ここで弔辞を述べる人々は壬申の乱の功績者を含めて、701年大宝元年「賜村國小依百廿戸當麻公國見縣犬養連大侶榎井連小君書直知徳書首尼麻呂黄文造大伴大伴連馬來田大伴連御行阿倍普勢臣御主人神麻加牟陀君兒首一十人各一百戸」と存命中だから贈ではなく賜と記述され、やはり、壬申の乱で名が挙がる年齢、30歳くらいの人物が701年に多く存命しているのは、年齢的に違和感を感じる。

すなわち、縣犬養宿禰大伴は大宝元年「直廣壹縣犬養宿祢大侶卒・・・贈正廣參以壬申年功也」、淨廣肆の河内王は714年和銅七年「无位河内王從四位下」、703年大宝三年「右大臣從二位阿倍朝臣御主人薨」、717年養老元年「左大臣正二位石上朝臣麻呂薨」、706年慶雲三年「左京大夫從四位上大神朝臣高市麻呂卒以壬申年功」、和銅七年「大納言兼大將軍正三位大伴宿祢安麻呂薨」とこれ以降30年間も存命で、しかも壬申の功労者も20年間存命である。

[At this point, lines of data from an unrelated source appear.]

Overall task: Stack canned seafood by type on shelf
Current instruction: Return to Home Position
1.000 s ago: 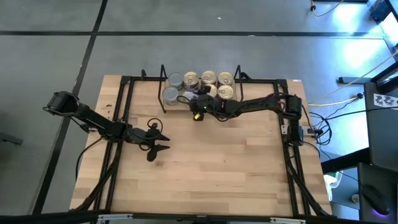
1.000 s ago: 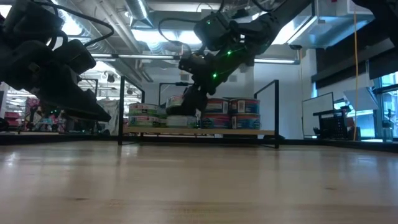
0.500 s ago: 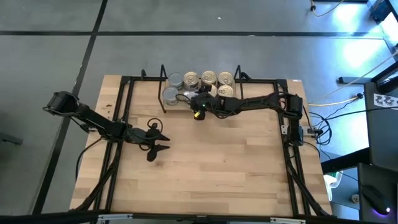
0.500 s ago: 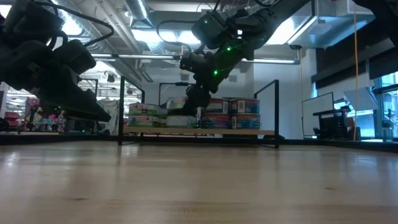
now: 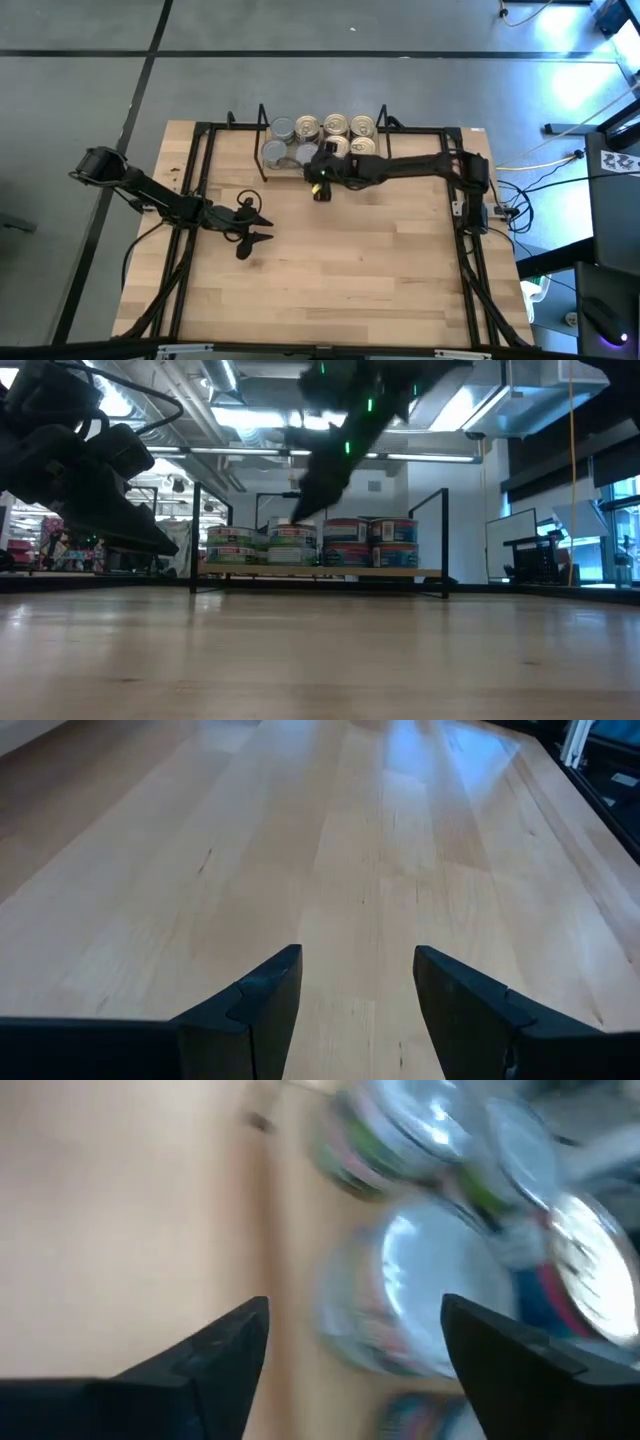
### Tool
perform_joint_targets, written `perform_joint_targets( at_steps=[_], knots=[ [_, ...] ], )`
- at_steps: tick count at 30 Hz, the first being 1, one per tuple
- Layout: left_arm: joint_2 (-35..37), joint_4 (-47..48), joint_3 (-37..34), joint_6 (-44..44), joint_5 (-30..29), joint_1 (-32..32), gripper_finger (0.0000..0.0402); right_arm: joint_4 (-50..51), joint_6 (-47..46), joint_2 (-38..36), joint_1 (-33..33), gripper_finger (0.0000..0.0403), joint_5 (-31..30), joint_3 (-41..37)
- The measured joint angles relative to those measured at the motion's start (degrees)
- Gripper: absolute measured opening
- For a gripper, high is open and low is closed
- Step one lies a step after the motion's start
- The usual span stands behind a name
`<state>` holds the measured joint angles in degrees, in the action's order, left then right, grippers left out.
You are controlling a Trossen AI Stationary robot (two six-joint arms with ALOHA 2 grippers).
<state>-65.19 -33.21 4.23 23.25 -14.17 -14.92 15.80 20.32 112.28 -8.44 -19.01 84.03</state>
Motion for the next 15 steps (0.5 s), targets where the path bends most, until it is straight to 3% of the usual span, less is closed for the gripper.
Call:
perform_joint_targets(
  at_steps=[4, 9, 13, 15],
  knots=[
    [0.0, -0.51, 0.47, -2.48, 0.0, 0.11, 0.0191, 9.74, -3.81, -1.86, 5.15, 0.0258, 1.74, 3.58],
    [0.79, -0.74, 2.01, -8.89, 0.04, 1.43, 0.0159, 17.95, -7.32, -5.39, 11.19, 0.0153, -0.28, 2.17],
    [4.27, -1.78, 2.05, -15.2, 0.28, 3.45, 0.0115, 17.7, -10.21, -10.32, 12.63, 0.0047, 8.93, -3.95],
    [7.57, -1.78, 2.05, -18.65, 1.66, 4.84, 0.0096, 13.99, -12.47, -13.81, 12.27, 0.0013, 13.0, -9.22]
  ],
)
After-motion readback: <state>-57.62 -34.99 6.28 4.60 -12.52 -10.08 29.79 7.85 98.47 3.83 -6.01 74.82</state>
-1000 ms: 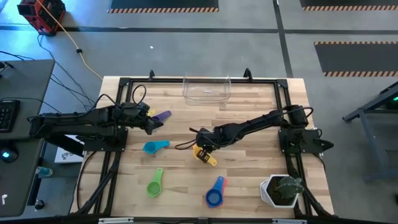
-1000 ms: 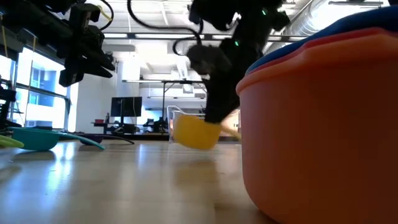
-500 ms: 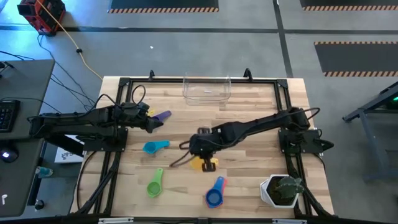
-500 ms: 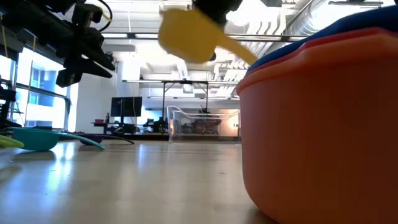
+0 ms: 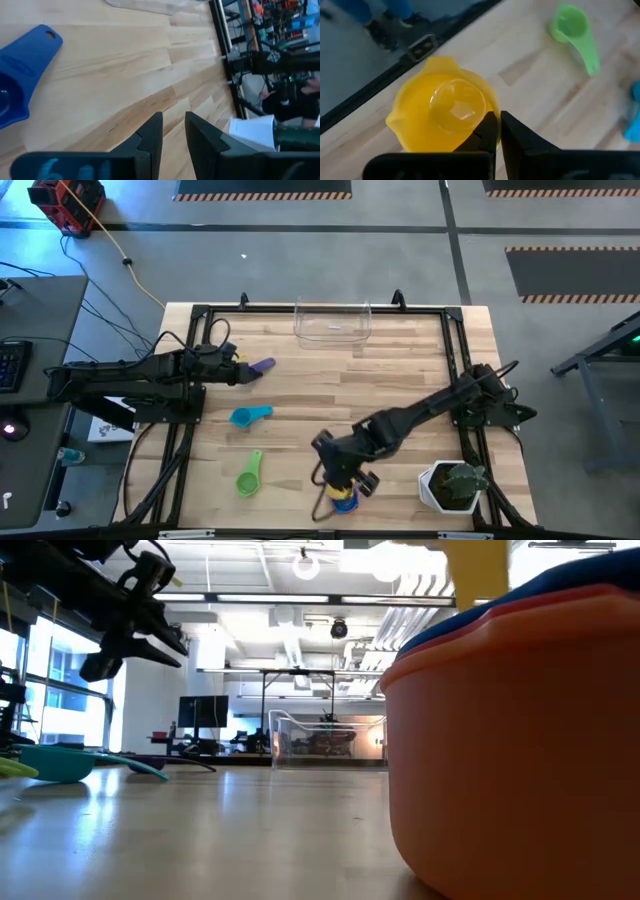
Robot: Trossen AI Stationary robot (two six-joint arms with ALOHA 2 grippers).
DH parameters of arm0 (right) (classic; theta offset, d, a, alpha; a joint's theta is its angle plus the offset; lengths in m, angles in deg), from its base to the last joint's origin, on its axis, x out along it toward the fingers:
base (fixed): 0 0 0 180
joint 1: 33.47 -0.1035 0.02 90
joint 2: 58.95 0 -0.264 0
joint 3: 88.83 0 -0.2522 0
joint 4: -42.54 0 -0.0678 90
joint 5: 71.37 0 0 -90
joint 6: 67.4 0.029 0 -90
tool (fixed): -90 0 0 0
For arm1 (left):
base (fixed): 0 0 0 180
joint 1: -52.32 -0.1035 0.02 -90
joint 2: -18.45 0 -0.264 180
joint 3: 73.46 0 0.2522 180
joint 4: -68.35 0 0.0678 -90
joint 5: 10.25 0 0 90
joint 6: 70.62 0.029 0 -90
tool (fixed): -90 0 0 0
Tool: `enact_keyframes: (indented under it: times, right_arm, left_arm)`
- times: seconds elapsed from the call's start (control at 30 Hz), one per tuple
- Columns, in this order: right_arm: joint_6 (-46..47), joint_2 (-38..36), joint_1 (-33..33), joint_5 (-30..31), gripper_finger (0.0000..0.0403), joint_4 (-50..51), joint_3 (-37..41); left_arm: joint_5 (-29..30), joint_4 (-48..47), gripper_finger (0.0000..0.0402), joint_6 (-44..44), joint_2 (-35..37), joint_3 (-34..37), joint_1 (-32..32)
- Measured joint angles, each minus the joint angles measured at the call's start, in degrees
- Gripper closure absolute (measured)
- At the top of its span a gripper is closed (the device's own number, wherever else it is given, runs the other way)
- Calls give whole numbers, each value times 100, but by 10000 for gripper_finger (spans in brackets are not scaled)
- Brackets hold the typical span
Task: Nest measuring cups in basket
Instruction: Stack the yellow measuring cup on the blue measuring cup
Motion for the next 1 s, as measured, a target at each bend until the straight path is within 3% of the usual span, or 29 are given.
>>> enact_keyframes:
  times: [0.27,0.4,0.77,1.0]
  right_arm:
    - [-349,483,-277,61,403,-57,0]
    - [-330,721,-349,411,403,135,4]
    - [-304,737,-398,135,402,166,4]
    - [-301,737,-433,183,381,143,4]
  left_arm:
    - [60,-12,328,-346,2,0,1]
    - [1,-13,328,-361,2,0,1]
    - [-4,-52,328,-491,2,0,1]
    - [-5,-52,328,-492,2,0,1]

これは、天武天皇の代で壬申の乱の功労者の死亡記事が有るように、695年の壬申の乱が起こる前の天智天皇の葬儀で、ここで弔辞を述べた人々が壬申の乱で活躍し、皇太子と兄弟の大津皇子との戦いなら、どちらが負けても天智天皇の子で、大化年号建元の天武天皇なら、よく理解できる。